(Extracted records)
+++

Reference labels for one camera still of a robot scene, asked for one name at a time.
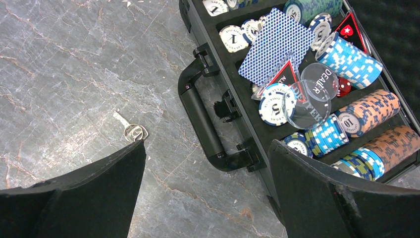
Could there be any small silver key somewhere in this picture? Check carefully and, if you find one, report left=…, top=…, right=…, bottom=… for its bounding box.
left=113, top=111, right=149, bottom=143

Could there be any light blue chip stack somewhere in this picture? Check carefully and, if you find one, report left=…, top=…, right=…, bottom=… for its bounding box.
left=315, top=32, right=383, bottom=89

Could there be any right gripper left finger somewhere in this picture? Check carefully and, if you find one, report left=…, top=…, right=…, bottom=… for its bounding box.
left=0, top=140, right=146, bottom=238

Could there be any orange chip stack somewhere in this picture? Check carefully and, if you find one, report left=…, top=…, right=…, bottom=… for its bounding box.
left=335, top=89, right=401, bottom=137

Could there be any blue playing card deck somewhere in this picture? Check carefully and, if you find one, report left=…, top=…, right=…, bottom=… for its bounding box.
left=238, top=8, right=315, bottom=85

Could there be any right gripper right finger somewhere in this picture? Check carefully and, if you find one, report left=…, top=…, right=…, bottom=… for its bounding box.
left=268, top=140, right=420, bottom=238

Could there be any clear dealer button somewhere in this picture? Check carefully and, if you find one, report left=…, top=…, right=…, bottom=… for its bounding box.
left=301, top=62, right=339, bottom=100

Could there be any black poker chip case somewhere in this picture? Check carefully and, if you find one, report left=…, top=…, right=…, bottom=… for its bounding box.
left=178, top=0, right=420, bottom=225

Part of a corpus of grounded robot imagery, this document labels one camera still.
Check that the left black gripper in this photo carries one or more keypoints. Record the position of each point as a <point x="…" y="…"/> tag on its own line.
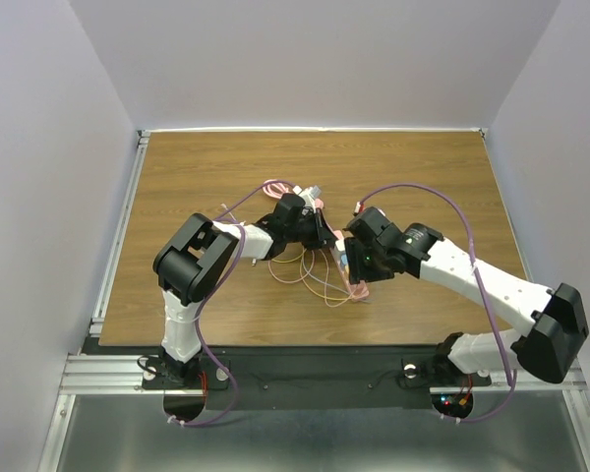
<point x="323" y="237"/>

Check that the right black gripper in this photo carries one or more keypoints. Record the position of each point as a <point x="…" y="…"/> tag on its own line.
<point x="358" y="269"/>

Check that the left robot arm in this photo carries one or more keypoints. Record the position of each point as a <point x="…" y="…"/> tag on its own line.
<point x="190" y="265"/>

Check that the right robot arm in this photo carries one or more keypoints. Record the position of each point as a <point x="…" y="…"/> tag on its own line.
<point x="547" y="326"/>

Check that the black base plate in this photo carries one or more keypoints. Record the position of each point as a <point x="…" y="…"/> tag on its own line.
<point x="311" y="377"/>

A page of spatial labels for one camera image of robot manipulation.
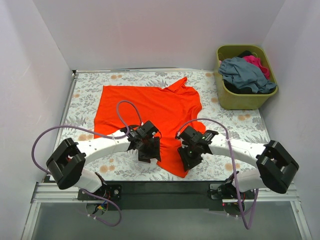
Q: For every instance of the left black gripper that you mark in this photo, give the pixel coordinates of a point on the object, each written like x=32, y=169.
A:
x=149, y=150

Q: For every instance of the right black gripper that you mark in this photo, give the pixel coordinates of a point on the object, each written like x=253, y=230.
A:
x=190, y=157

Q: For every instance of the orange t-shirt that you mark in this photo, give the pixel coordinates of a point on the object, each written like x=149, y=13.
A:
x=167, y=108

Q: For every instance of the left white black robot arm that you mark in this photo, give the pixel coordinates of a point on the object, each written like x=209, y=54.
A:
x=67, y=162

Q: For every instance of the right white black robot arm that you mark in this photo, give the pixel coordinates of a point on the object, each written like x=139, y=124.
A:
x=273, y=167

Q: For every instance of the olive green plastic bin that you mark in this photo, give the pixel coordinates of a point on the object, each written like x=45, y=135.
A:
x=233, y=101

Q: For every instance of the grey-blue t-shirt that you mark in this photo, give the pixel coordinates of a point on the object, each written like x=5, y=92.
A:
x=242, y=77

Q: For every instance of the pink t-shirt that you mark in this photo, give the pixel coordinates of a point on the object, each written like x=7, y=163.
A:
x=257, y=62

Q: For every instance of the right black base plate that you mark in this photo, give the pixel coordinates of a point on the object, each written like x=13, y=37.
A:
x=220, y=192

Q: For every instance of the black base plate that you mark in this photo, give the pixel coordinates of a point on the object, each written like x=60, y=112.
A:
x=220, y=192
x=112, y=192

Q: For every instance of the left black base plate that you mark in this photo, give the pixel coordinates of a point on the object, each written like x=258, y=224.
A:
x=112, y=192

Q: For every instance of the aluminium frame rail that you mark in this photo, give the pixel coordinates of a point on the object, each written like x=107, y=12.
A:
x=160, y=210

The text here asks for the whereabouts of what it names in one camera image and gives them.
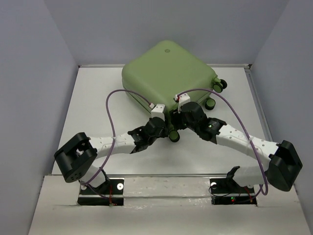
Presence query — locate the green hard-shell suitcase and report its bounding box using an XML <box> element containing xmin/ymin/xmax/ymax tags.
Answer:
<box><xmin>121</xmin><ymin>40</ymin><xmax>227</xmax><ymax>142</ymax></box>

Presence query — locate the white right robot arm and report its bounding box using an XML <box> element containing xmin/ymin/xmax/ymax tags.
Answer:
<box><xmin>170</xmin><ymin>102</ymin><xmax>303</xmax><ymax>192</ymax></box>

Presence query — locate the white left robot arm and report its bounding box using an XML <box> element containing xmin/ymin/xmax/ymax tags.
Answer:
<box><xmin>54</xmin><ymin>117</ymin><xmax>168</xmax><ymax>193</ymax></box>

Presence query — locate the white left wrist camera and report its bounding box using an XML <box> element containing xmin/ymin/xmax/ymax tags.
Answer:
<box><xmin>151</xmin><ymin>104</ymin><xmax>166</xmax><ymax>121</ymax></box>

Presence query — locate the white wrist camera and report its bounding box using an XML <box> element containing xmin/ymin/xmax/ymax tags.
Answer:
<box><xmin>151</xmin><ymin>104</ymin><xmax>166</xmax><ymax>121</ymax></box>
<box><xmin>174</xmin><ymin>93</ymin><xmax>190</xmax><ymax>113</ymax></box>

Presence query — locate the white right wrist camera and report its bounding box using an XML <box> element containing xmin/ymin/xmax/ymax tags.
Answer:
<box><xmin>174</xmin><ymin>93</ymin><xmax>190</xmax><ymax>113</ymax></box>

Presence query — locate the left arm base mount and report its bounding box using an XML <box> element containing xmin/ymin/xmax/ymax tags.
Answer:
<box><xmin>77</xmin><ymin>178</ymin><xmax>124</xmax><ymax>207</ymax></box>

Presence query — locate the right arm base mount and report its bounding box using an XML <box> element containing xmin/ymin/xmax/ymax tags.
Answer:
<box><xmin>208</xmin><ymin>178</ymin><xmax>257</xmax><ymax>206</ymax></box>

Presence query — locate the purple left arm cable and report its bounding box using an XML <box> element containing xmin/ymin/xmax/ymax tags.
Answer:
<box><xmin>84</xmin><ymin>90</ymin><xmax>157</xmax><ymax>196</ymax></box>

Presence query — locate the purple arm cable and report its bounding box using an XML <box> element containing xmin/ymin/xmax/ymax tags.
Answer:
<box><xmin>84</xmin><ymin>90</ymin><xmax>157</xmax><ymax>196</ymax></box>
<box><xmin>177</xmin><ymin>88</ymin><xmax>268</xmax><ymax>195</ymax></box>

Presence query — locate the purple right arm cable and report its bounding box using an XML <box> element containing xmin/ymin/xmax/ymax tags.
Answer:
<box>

+++

* Task to complete: The records above, copied word for word without the pictures, are what should be output.

* Written response:
Reference labels for one camera still of a robot scene, asked for one name at a time.
Could there be any small silver key somewhere in this picture? Check carefully and, if you find one, report left=…, top=…, right=…, bottom=… for its bounding box.
left=113, top=111, right=149, bottom=143

Could there be any light blue chip stack somewhere in this picture? Check carefully and, if you find one, report left=…, top=…, right=…, bottom=… for its bounding box.
left=315, top=32, right=383, bottom=89

Could there be any right gripper left finger somewhere in this picture? Check carefully and, if you find one, report left=…, top=…, right=…, bottom=… for its bounding box.
left=0, top=140, right=146, bottom=238

Could there be any orange chip stack somewhere in this picture? Check carefully and, if you find one, report left=…, top=…, right=…, bottom=… for its bounding box.
left=335, top=89, right=401, bottom=137

Could there be any blue playing card deck somewhere in this picture? Check carefully and, if you find one, report left=…, top=…, right=…, bottom=… for its bounding box.
left=238, top=8, right=315, bottom=85

Could there be any right gripper right finger somewhere in this picture? Check carefully and, if you find one, report left=…, top=…, right=…, bottom=… for its bounding box.
left=268, top=140, right=420, bottom=238

Could there be any clear dealer button somewhere in this picture? Check carefully and, if you find one, report left=…, top=…, right=…, bottom=… for its bounding box.
left=301, top=62, right=339, bottom=100

Could there be any black poker chip case somewhere in this picture? Check carefully and, if you find one, report left=…, top=…, right=…, bottom=… for its bounding box.
left=178, top=0, right=420, bottom=225

Part of a corpus of grounded robot imagery, this document labels one camera still.
Check that the left black gripper in this photo carries one or more keypoints. Record the position of each point as a <point x="…" y="…"/> tag on its own line.
<point x="323" y="237"/>

Check that the right black gripper in this photo carries one or more keypoints. Record the position of each point as a <point x="…" y="…"/> tag on its own line.
<point x="358" y="269"/>

Check that the left robot arm in this photo carries one or more keypoints. Record the position of each point as a <point x="…" y="…"/> tag on its own line.
<point x="190" y="265"/>

Check that the right robot arm in this photo carries one or more keypoints. Record the position of each point as a <point x="…" y="…"/> tag on its own line.
<point x="547" y="326"/>

Check that the black base plate in this photo carries one or more keypoints. Record the position of each point as a <point x="…" y="…"/> tag on its own line.
<point x="311" y="377"/>

A page of spatial labels for one camera image of robot manipulation.
Q: For every instance of the left black gripper that you mark in this photo, give the pixel coordinates of a point on the object, each written like x=32, y=169.
A:
x=149, y=150

Q: For every instance of the right black gripper that you mark in this photo, give the pixel coordinates of a point on the object, each written like x=253, y=230.
A:
x=190, y=157

Q: For every instance of the orange t-shirt that you mark in this photo, give the pixel coordinates of a point on the object, each written like x=149, y=13.
A:
x=167, y=108

Q: For every instance of the left white black robot arm that you mark in this photo, give the pixel coordinates of a point on the object, each written like x=209, y=54.
A:
x=67, y=162

Q: For every instance of the right white black robot arm that you mark in this photo, give the pixel coordinates of a point on the object, each written like x=139, y=124.
A:
x=273, y=167

Q: For every instance of the olive green plastic bin that you mark in this photo, give the pixel coordinates of a point on the object, each written like x=45, y=135.
A:
x=233, y=101

Q: For every instance of the grey-blue t-shirt that you mark in this photo, give the pixel coordinates of a point on the object, each written like x=5, y=92.
A:
x=242, y=77

Q: For every instance of the pink t-shirt that you mark in this photo, give the pixel coordinates of a point on the object, each written like x=7, y=163.
A:
x=257, y=62

Q: For every instance of the right black base plate that you mark in this photo, give the pixel coordinates of a point on the object, each written like x=13, y=37.
A:
x=220, y=192

Q: For every instance of the black base plate that you mark in this photo, give the pixel coordinates of a point on the object, each written like x=60, y=112.
A:
x=220, y=192
x=112, y=192

Q: For every instance of the left black base plate that you mark in this photo, give the pixel coordinates of a point on the object, each written like x=258, y=224.
A:
x=112, y=192

Q: For every instance of the aluminium frame rail that you mark in this photo, give the pixel coordinates of a point on the object, each written like x=107, y=12.
A:
x=160, y=210

The text here asks for the whereabouts of what it names in one camera image and gives them.
Presence query — locate the green hard-shell suitcase and report its bounding box using an XML <box> element containing xmin/ymin/xmax/ymax tags.
Answer:
<box><xmin>121</xmin><ymin>40</ymin><xmax>227</xmax><ymax>142</ymax></box>

Presence query — locate the white right robot arm and report its bounding box using an XML <box> element containing xmin/ymin/xmax/ymax tags.
Answer:
<box><xmin>170</xmin><ymin>102</ymin><xmax>303</xmax><ymax>192</ymax></box>

Presence query — locate the white left robot arm and report its bounding box using an XML <box> element containing xmin/ymin/xmax/ymax tags.
Answer:
<box><xmin>54</xmin><ymin>117</ymin><xmax>168</xmax><ymax>193</ymax></box>

Presence query — locate the white left wrist camera and report its bounding box using an XML <box> element containing xmin/ymin/xmax/ymax tags.
Answer:
<box><xmin>151</xmin><ymin>104</ymin><xmax>166</xmax><ymax>121</ymax></box>

Presence query — locate the white wrist camera and report its bounding box using an XML <box> element containing xmin/ymin/xmax/ymax tags.
Answer:
<box><xmin>151</xmin><ymin>104</ymin><xmax>166</xmax><ymax>121</ymax></box>
<box><xmin>174</xmin><ymin>93</ymin><xmax>190</xmax><ymax>113</ymax></box>

Presence query — locate the white right wrist camera and report its bounding box using an XML <box> element containing xmin/ymin/xmax/ymax tags.
Answer:
<box><xmin>174</xmin><ymin>93</ymin><xmax>190</xmax><ymax>113</ymax></box>

Presence query — locate the left arm base mount and report its bounding box using an XML <box> element containing xmin/ymin/xmax/ymax tags.
Answer:
<box><xmin>77</xmin><ymin>178</ymin><xmax>124</xmax><ymax>207</ymax></box>

Presence query — locate the right arm base mount and report its bounding box using an XML <box> element containing xmin/ymin/xmax/ymax tags.
Answer:
<box><xmin>208</xmin><ymin>178</ymin><xmax>257</xmax><ymax>206</ymax></box>

Presence query — locate the purple left arm cable and report its bounding box using an XML <box> element containing xmin/ymin/xmax/ymax tags.
Answer:
<box><xmin>84</xmin><ymin>90</ymin><xmax>157</xmax><ymax>196</ymax></box>

Presence query — locate the purple arm cable and report its bounding box using an XML <box> element containing xmin/ymin/xmax/ymax tags.
Answer:
<box><xmin>84</xmin><ymin>90</ymin><xmax>157</xmax><ymax>196</ymax></box>
<box><xmin>177</xmin><ymin>88</ymin><xmax>268</xmax><ymax>195</ymax></box>

Presence query — locate the purple right arm cable and report its bounding box using an XML <box> element containing xmin/ymin/xmax/ymax tags.
Answer:
<box>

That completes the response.